Lee Beem
BEEM KNAPP LARSEN
Posted By: Connie Swearingen (email)
Date: 4/2/2010 at 16:44:19
Woodbury County History 1982
Lee Beem
By Mrs Arthur (Irene) Beem and Mrs Ed (Alma) BeemAn early resident of the Climbing Hill-Hornick area, Lee Beam was born in Smith County, Kansas, August 18, 1878. He was the second son of DeWitt F and Anzonetta Knapp Beem. His grandfather, James Alexander Beem had migrated from Tomkins County, New York to Jones County, Iowa about 1850; then moved to Smith County, Kansas, about 1873.
Anzonetta Beem with her two sons, Samuel and Lee left Kansas about 1886 and migrated by covered wagon to Rolla, Missouri, then moved on to Council Bluffs, Iowa, then to Lake Circle near Albaton, Iowa. As a young boy, Lee was a water boy for the railroad when it was being built though Hornick.
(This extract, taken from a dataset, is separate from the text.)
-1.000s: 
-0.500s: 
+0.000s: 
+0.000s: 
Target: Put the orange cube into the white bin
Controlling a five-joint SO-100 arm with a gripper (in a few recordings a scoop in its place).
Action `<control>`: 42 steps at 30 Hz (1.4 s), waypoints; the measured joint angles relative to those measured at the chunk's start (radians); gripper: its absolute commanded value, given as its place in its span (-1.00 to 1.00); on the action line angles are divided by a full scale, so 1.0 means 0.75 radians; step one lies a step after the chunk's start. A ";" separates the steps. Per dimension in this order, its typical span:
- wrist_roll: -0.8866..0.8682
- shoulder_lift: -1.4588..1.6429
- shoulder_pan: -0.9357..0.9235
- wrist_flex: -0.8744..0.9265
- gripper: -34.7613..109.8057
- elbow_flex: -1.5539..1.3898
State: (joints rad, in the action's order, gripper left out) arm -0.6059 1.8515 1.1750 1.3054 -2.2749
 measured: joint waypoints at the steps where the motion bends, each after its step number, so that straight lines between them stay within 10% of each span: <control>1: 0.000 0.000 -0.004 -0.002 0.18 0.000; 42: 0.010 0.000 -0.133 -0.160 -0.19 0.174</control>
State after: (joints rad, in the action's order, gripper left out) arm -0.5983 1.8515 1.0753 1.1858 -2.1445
As a tall wiry teenager, he herded cattle on the Winnebago Indian reservation; and as a top notch horseman he was hired as a jockey in local horse races.
Samuel had gone to college in 1897 when Anzonetta and Lee moved to section 5 in Willow Township. In February, 1902, Anzonetta bought 40 acres in section 28 of West Fork Township, southwest of Climbing Hill.
On October 5, 1905, Lee married Anna Larsen at Lincoln, Nebraska. They traveled to Lincoln by train where the wedding ceremony was performed by Lee’s brother, J Samuel Beem, a Christian Church minister. Stories are still told in the family about the tomato diet that they had while there.
Anna was the oldest daughter of Thomas Larsen and Mary Madsen. Thomas and Mary had emigrated from Denmark to Bronson, Iowa, where they married in March of 1885. The Larsens moved to section 33 in West Fork Township in 1888. This was the first place south of Anzonetta Beem on the same side of the road. Anna had been born July 8, 1887.
After their marriage, Lee and Anna lived with Anzonetta for just over a year, then they moved to the first place south of Anna’s parents in February 1907. They bought this farm in 1910 and lived there for the remainder of their lives.
In December 1919, Lee bought the land that his mother had purchased in 1902. He added to this over the years, owning a half section in the late 1920’s. Lee and Anna were able to hold onto the land during the 1940’s and 1950’s.
Lee Beem was a progressive minded man, although not formally educated. He was instrumental in bringing a number of small schools together into one location at Holly Springs. He helped modernize the area with electricity, telephone, conservation, and decent roads. Lee and Anna helped to improve the church at Holly Springs from a one room structure to a modern church. The church always had a place in their lives. Lee also designed the home they built in 1925-26. His son Earnest did the drawings as a school project.
In his farming practices, he irrigated land in the drought years. A picture in the Sioux City Journal in the fall of 1936 attested that the corn grown on this irrigated land was over twice as tall as his 6 feet 4 inch height. Lee raised and bred Belgian draft horses throughout his wife. The barn on the home place had a capacity of 24 horses. He still owned two Belgians just prior to his death in 1959.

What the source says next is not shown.